Bones & Divination

In the summer of 2023, I came across an old story from East Anglia which tells of rural dance floors being underpinned by a hundred horse skulls—to improve the acoustics. It was, presumably a kind of dreaming emergent from the widespread reliance on workhorses. I realised industrial vehicles have replaced the death of horses with the death of millions of wild creatures on our roads. Witnessing their disregarded bodies strewn across the network of roads around where I live, I felt compelled to do something about it, so began documenting, burying and honouring various roadkill bodies: badger, fox, deer, squirrel and hare.

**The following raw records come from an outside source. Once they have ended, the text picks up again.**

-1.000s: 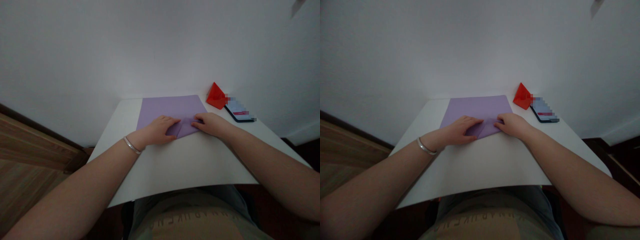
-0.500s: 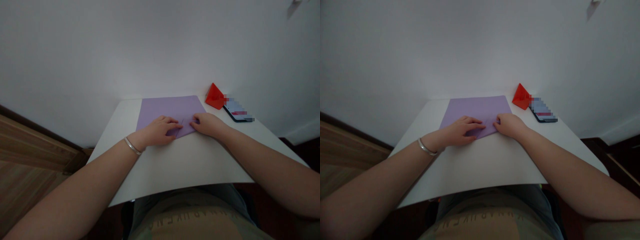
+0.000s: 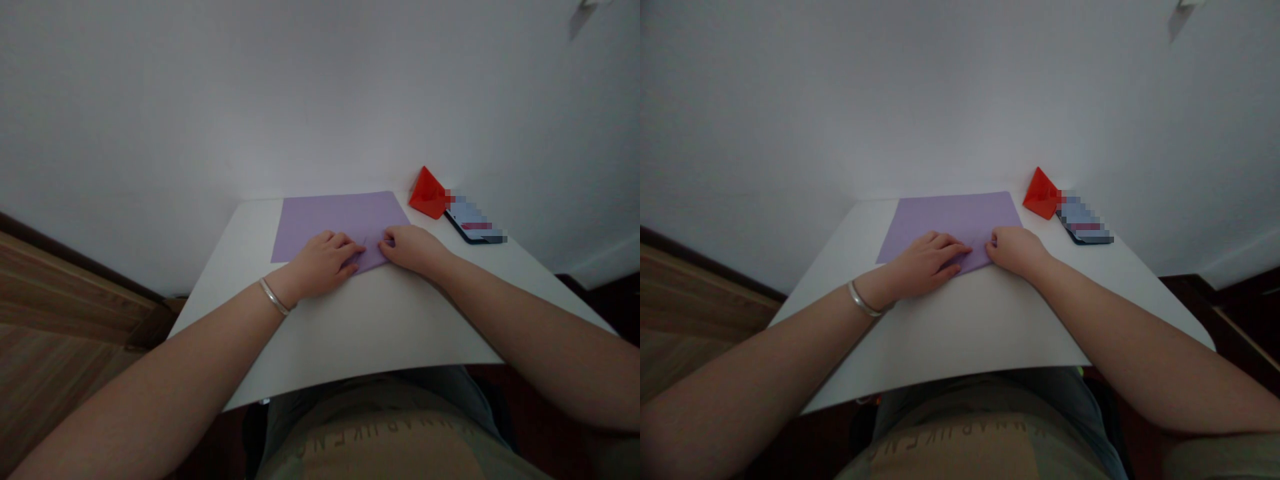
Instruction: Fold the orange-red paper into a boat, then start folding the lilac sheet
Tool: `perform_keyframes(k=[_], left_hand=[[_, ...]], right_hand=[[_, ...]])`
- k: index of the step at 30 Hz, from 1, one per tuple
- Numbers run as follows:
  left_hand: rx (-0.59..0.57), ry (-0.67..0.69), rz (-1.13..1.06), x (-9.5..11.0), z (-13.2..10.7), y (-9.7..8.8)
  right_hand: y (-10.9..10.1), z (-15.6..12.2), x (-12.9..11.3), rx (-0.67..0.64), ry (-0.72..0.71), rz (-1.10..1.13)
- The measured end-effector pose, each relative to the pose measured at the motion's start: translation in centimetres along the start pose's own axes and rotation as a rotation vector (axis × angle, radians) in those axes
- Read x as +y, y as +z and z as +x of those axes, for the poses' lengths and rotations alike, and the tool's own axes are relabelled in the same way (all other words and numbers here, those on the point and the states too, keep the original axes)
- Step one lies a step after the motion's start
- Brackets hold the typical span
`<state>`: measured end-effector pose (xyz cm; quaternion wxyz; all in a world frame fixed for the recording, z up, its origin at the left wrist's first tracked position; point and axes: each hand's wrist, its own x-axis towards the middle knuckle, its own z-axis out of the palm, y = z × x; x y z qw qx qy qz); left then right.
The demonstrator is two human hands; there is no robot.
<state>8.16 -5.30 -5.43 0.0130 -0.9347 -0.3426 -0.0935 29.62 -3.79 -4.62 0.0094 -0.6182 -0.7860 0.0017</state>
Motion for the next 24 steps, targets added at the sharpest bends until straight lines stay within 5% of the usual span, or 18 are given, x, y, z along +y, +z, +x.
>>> perform_keyframes(k=[9,13,19,24], left_hand=[[0.019,0.017,0.068,0.0,-0.1,0.3],[0.028,0.006,0.087,0.2,-0.2,0.3],[0.039,0.011,0.111,0.3,-0.3,0.2],[0.037,0.006,0.115,0.3,-0.3,0.2]], right_hand=[[0.0,0.1,-0.2,-0.014,0.026,0.009],[-0.1,-0.6,-0.2,0.085,0.043,0.073],[-0.3,-1.5,-0.2,0.263,-0.391,0.132],[-0.3,-1.8,-0.7,0.183,-0.422,0.106]])
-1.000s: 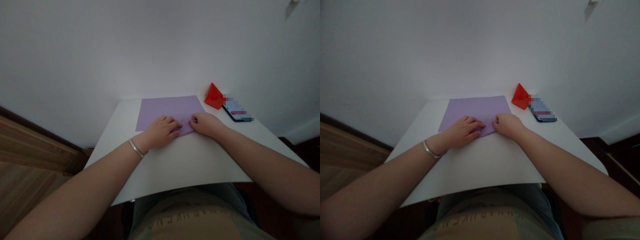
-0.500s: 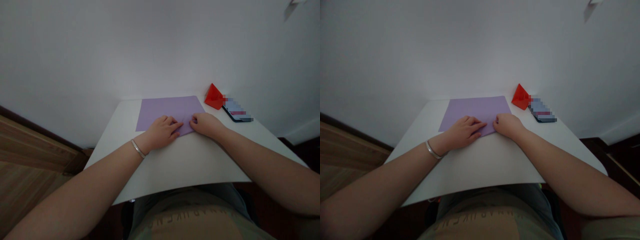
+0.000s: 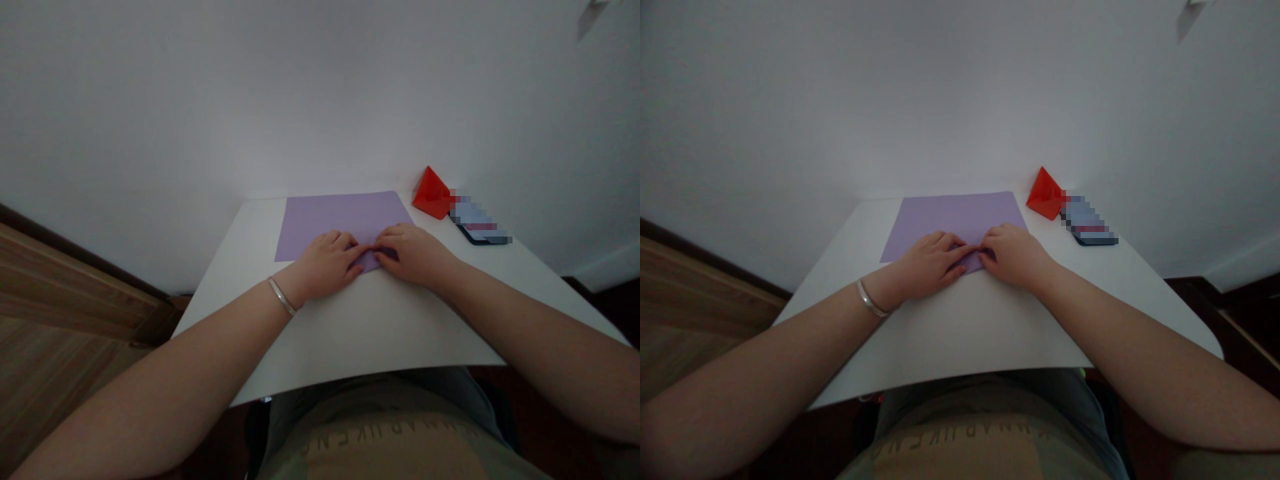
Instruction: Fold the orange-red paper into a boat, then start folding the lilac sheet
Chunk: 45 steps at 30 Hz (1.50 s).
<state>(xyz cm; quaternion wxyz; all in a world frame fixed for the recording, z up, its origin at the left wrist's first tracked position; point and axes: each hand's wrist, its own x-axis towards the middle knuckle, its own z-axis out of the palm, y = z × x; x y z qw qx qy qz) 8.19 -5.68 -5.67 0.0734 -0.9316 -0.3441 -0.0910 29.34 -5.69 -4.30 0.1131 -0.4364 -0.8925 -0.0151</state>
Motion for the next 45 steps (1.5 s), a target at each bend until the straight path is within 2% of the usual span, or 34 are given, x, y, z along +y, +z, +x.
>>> perform_keyframes(k=[12,21,30,37,45], left_hand=[[-0.001,-0.034,-0.006,0.0,-0.1,0.2],[0.001,-0.026,-0.028,-0.2,-0.1,0.5],[-0.108,-0.003,-0.075,-0.4,0.2,-0.1],[-0.144,-0.016,-0.087,-0.4,0.3,-0.1],[-0.236,-0.036,-0.089,-0.2,0.3,-0.4]], right_hand=[[0.1,0.0,-1.2,-0.006,0.029,-0.115],[0.5,0.0,-1.7,0.017,0.103,-0.133],[0.2,-0.5,-1.8,0.001,0.138,-0.125],[0.3,-0.6,-1.9,0.020,0.140,-0.138],[-0.6,-0.3,-0.5,-0.067,0.111,-0.075]])
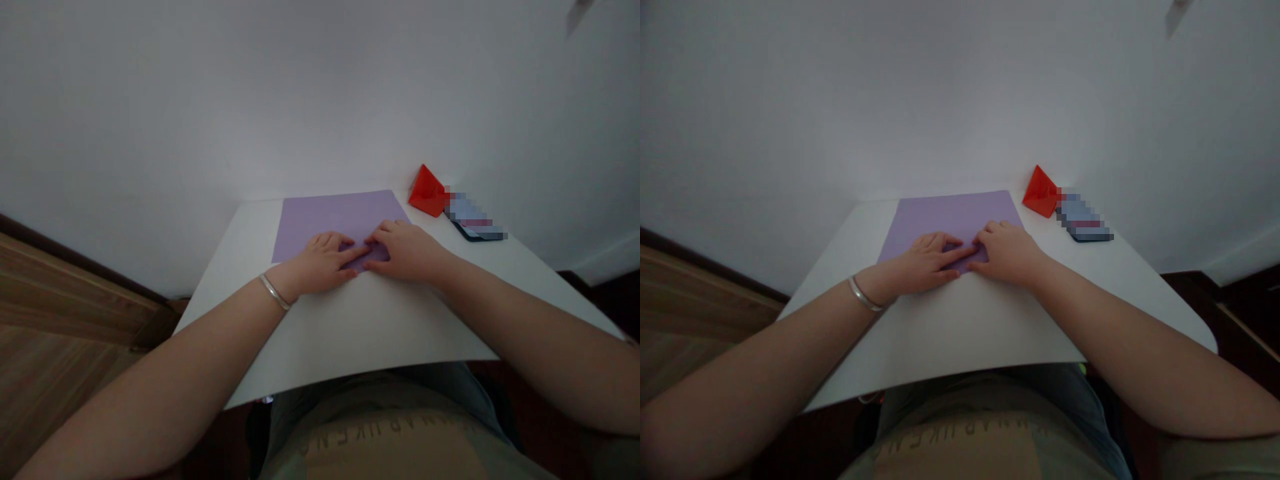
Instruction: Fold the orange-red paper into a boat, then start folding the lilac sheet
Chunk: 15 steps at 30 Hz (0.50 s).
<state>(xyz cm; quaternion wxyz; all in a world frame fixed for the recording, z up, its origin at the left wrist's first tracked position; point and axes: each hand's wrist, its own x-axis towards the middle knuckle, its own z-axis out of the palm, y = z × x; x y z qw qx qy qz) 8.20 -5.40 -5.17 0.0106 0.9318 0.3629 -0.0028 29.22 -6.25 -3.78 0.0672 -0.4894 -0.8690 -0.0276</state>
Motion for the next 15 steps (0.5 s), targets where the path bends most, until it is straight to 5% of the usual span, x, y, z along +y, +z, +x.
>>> perform_keyframes(k=[15], left_hand=[[-0.024,-0.022,-0.035,0.3,-0.1,-0.4]], right_hand=[[0.0,0.2,3.6,-0.138,0.112,0.170]])
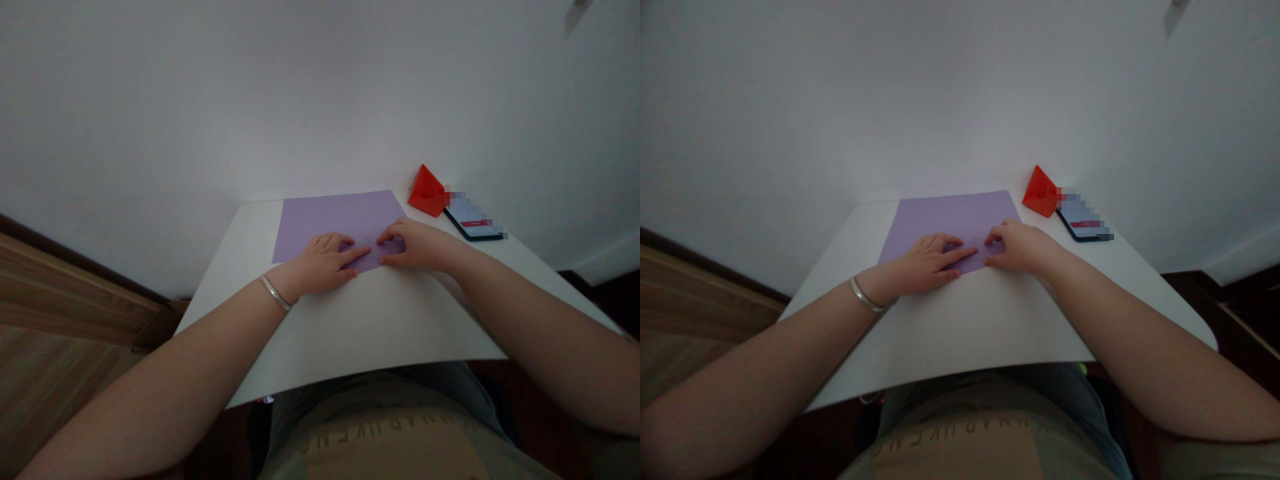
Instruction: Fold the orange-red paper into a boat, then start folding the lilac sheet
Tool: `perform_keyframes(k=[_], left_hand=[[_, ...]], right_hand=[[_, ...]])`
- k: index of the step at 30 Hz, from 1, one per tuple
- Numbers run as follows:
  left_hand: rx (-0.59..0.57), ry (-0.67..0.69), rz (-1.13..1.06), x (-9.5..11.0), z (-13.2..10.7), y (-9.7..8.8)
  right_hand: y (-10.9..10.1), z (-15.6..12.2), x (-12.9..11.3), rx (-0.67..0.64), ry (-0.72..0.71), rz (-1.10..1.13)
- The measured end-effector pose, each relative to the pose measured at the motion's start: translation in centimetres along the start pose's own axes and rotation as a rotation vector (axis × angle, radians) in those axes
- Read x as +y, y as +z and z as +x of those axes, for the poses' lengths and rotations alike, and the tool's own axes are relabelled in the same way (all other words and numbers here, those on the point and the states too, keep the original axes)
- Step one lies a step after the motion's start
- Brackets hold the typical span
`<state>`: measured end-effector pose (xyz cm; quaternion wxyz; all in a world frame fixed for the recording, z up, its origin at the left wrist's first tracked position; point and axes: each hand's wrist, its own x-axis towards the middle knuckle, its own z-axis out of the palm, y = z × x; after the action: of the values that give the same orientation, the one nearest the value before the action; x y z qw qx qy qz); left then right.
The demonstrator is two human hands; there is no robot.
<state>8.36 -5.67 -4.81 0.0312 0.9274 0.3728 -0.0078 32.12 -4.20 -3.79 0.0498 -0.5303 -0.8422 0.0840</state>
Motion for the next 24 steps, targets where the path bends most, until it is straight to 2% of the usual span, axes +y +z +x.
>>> perform_keyframes(k=[4,9,11,15,20,24], left_hand=[[-0.026,-0.006,0.028,-0.1,0.0,0.1],[-0.043,0.050,0.067,-0.2,0.0,0.4],[-0.041,0.094,0.080,-0.3,0.0,0.6],[-0.017,0.146,0.083,-0.4,0.0,0.7],[0.022,0.170,0.071,-0.5,0.1,0.9],[0.109,0.122,0.042,-0.1,0.3,1.0]], right_hand=[[0.0,0.1,0.1,-0.006,-0.002,0.082],[0.8,-0.5,-1.6,0.168,0.057,-0.009],[1.0,-0.9,-2.4,0.189,0.082,-0.073],[0.9,-1.1,-3.1,0.162,0.121,-0.099],[0.4,-0.9,-2.6,0.120,0.130,-0.069],[0.6,-0.4,-2.2,0.113,0.109,-0.002]])
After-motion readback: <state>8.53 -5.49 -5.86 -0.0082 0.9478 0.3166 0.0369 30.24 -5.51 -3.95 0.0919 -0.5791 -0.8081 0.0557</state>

Without a preconceived idea where this work would lead, I have attempted to let the exploration unfold in me, and soon found myself dreaming of developing a divination practice in collaboration with the bones of the buried animals. This idea presented itself to my imagination having worked with Colin Campbell, a Sangoma (tranditional healer) from Southern Africa and whose healing work includes ‘Throwing the Bones’. This is a divination practice emergent from the indigenous hunter-gatherer cultures of southern Africa, and which offers ways of understanding and contextualising the events of one’s life within the fabric of the wild’s primary text. It offers insights into how to rebalance oneself, and the wider territories one is living within.

Fortuitously, Colin now offers a course, ‘Cultivating the Diviner Within’, through Animate Earth, which I am now studying. Among many things, this course offers pathways to activate the diviner within, and supports the re-imagination of this practice within the fragmented cultural and ecological landscapes we all now inhabit. Or to phrase it another way, the task at hand is to close the circle.

Rather than post lots of pictures of dead animals on here, I plan to develop a map of bodies I bury while providing updates on the work and learning I am doing with Animate Earth.